What is being asked
Write out the records that follow with every word intact.

BEGIN Task data

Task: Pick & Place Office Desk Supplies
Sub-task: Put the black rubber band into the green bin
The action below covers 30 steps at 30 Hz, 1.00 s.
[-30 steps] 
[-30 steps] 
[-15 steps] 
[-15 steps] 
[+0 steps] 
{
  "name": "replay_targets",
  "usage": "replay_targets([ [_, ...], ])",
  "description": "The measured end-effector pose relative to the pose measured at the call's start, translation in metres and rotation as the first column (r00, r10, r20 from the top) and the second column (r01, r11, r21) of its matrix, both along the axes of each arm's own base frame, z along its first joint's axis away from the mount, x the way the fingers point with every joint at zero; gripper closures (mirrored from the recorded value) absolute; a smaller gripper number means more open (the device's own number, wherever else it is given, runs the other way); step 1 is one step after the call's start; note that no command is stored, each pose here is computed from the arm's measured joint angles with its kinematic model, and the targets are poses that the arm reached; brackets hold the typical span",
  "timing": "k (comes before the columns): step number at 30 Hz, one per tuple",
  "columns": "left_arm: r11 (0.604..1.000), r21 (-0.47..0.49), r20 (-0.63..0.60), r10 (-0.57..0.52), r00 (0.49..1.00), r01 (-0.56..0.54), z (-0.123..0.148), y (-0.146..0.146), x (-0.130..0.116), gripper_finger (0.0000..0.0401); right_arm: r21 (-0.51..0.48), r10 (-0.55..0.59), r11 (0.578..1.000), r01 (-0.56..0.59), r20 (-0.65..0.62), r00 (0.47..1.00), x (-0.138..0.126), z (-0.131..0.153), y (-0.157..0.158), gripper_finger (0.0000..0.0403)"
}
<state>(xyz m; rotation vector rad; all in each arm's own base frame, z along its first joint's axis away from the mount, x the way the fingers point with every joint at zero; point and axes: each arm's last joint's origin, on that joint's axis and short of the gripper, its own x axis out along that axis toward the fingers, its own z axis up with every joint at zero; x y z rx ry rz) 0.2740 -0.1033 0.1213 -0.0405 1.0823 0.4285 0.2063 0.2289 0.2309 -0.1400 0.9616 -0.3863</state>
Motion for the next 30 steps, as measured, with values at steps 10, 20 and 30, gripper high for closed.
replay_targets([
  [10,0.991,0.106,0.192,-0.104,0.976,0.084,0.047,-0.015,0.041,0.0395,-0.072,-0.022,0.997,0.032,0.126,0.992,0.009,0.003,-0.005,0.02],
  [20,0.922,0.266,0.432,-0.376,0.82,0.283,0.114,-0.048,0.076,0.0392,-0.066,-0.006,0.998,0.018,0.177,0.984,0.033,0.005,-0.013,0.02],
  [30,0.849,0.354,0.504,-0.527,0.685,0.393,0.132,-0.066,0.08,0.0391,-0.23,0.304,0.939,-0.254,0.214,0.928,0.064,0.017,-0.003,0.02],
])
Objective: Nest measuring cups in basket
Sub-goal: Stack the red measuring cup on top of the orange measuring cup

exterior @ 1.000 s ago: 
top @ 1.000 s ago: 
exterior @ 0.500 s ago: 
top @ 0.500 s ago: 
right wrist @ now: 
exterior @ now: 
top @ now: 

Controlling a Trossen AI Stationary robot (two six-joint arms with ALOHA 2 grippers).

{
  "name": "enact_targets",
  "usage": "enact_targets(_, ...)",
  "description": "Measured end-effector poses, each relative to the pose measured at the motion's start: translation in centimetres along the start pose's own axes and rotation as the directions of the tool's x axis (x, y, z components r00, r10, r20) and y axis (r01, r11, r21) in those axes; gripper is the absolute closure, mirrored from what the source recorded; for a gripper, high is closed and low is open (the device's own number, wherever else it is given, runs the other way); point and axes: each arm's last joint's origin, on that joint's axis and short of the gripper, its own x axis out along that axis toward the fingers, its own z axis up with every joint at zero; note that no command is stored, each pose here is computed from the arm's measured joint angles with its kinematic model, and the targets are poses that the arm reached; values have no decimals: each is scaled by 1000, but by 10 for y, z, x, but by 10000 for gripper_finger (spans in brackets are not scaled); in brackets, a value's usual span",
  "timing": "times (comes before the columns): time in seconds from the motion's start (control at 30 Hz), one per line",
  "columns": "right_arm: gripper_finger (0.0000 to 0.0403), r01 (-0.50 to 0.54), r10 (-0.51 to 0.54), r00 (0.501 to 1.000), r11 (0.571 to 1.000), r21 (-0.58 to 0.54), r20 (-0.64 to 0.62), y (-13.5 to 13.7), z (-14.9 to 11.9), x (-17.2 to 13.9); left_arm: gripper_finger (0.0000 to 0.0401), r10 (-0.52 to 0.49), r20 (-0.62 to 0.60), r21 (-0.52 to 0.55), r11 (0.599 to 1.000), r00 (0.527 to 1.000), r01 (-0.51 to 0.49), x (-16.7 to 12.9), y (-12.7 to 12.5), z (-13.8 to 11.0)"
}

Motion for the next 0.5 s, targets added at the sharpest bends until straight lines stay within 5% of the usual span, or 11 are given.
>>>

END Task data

Result of this task
Task: Pick & Place Office Desk Supplies
Sub-task: Put the black rubber band into the green bin
The action below covers 30 steps at 30 Hz, 1.00 s.
[-30 steps] 
[-30 steps] 
[-15 steps] 
[-15 steps] 
[+0 steps] 
{
  "name": "replay_targets",
  "usage": "replay_targets([ [_, ...], ])",
  "description": "The measured end-effector pose relative to the pose measured at the call's start, translation in metres and rotation as the first column (r00, r10, r20 from the top) and the second column (r01, r11, r21) of its matrix, both along the axes of each arm's own base frame, z along its first joint's axis away from the mount, x the way the fingers point with every joint at zero; gripper closures (mirrored from the recorded value) absolute; a smaller gripper number means more open (the device's own number, wherever else it is given, runs the other way); step 1 is one step after the call's start; note that no command is stored, each pose here is computed from the arm's measured joint angles with its kinematic model, and the targets are poses that the arm reached; brackets hold the typical span",
  "timing": "k (comes before the columns): step number at 30 Hz, one per tuple",
  "columns": "left_arm: r11 (0.604..1.000), r21 (-0.47..0.49), r20 (-0.63..0.60), r10 (-0.57..0.52), r00 (0.49..1.00), r01 (-0.56..0.54), z (-0.123..0.148), y (-0.146..0.146), x (-0.130..0.116), gripper_finger (0.0000..0.0401); right_arm: r21 (-0.51..0.48), r10 (-0.55..0.59), r11 (0.578..1.000), r01 (-0.56..0.59), r20 (-0.65..0.62), r00 (0.47..1.00), x (-0.138..0.126), z (-0.131..0.153), y (-0.157..0.158), gripper_finger (0.0000..0.0403)"
}
<state>(xyz m; rotation vector rad; all in each arm's own base frame, z along its first joint's axis away from the mount, x the way the fingers point with every joint at zero; point and axes: each arm's last joint's origin, on that joint's axis and short of the gripper, its own x axis out along that axis toward the fingers, its own z axis up with every joint at zero; x y z rx ry rz) 0.2740 -0.1033 0.1213 -0.0405 1.0823 0.4285 0.2063 0.2289 0.2309 -0.1400 0.9616 -0.3863</state>
Motion for the next 30 steps, as measured, with values at steps 10, 20 and 30, gripper high for closed.
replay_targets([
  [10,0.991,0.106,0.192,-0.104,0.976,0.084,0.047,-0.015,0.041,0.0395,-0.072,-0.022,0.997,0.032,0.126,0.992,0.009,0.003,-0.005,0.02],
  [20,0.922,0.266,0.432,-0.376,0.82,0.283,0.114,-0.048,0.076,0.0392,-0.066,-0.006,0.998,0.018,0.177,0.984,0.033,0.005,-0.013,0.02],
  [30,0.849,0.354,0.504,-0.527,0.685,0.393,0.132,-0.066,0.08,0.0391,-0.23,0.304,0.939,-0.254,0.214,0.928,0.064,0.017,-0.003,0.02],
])
Objective: Nest measuring cups in basket
Sub-goal: Stack the red measuring cup on top of the orange measuring cup

exterior @ 1.000 s ago: 
top @ 1.000 s ago: 
exterior @ 0.500 s ago: 
top @ 0.500 s ago: 
right wrist @ now: 
exterior @ now: 
top @ now: 

Controlling a Trossen AI Stationary robot (two six-joint arms with ALOHA 2 grippers).

{
  "name": "enact_targets",
  "usage": "enact_targets(_, ...)",
  "description": "Measured end-effector poses, each relative to the pose measured at the motion's start: translation in centimetres along the start pose's own axes and rotation as the directions of the tool's x axis (x, y, z components r00, r10, r20) and y axis (r01, r11, r21) in those axes; gripper is the absolute closure, mirrored from what the source recorded; for a gripper, high is closed and low is open (the device's own number, wherever else it is given, runs the other way); point and axes: each arm's last joint's origin, on that joint's axis and short of the gripper, its own x axis out along that axis toward the fingers, its own z axis up with every joint at zero; note that no command is stored, each pose here is computed from the arm's measured joint angles with its kinematic model, and the targets are poses that the arm reached; values have no decimals: each is scaled by 1000, but by 10 for y, z, x, but by 10000 for gripper_finger (spans in brackets are not scaled); in brackets, a value's usual span",
  "timing": "times (comes before the columns): time in seconds from the motion's start (control at 30 Hz), one per line",
  "columns": "right_arm: gripper_finger (0.0000 to 0.0403), r01 (-0.50 to 0.54), r10 (-0.51 to 0.54), r00 (0.501 to 1.000), r11 (0.571 to 1.000), r21 (-0.58 to 0.54), r20 (-0.64 to 0.62), y (-13.5 to 13.7), z (-14.9 to 11.9), x (-17.2 to 13.9); left_arm: gripper_finger (0.0000 to 0.0401), r10 (-0.52 to 0.49), r20 (-0.62 to 0.60), r21 (-0.52 to 0.55), r11 (0.599 to 1.000), r00 (0.527 to 1.000), r01 (-0.51 to 0.49), x (-16.7 to 12.9), y (-12.7 to 12.5), z (-13.8 to 11.0)"
}

Motion for the next 0.5 s, targets added at the sharpest bends until straight lines stay within 5% of the usual span, or 11 are given.
>>>

That finishes the exercise.